Defunct flying squadron of the Royal Navy's Fleet Air Arm

740 Naval Air Squadron (740 NAS) was a Fleet Air Arm (FAA) naval air squadron of the United Kingdom’s Royal Navy (RN). It was initially active between May and August in 1943, formed as an Observer Training Squadron at HMS Condor, RNAS Arbroath, Angus, Scotland. From December 1943 to September 1945 it was a Communications Squadron formed at and operated from HMS Landrail, at RNAS Machrihanish, Argyll and Bute, Scotland.

== History ==

=== Observer Training School (1943) ===

740 Naval Air Squadron formed on 4 May 1943, at RNAS Arbroath (HMS Condor), as an Observer Training Squadron, as part of No. 2 Observer School. It was equipped with Supermarine Walrus, an amphibious maritime patrol aircraft, plus a few Fairey Swordfish, a biplane torpedo bomber and Vought Kingfisher, an American catapult-launched observation floatplane. The squadron also dispersed flying to Dundee, on the River Tay and where the squadron disbanded into 751 Naval Air Squadron on 5 August 1943.

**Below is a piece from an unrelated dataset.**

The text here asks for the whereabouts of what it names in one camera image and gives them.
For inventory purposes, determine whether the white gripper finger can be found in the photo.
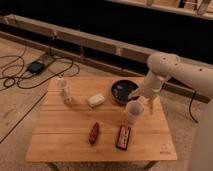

=== Communications Squadron (1943–1945) ===

740 Naval Air Squadron reformed on 30 December 1943 at RNAS Machrihanish (HMS Landrail), as a Communications Squadron. It was formed out of the communications flight of 772 Naval Air Squadron. It used the amphibious maritime patrol aircraft Supermarine Walrus and later Supermarine Sea Otter for transportation around the Islands, Lochs and Royal Navy ships in the Firth of Clyde. The squadron also operated various types of other aircraft including Stinson Reliant, a four-five seat liaison and training aircraft, Beech Traveller, a utility aircraft, de Havilland Dominie, a six–eight passenger short-haul airliner, Airspeed Oxford, a twin-engine training aircraft and Avro Anson, a twin-engine multi-role training aircraft.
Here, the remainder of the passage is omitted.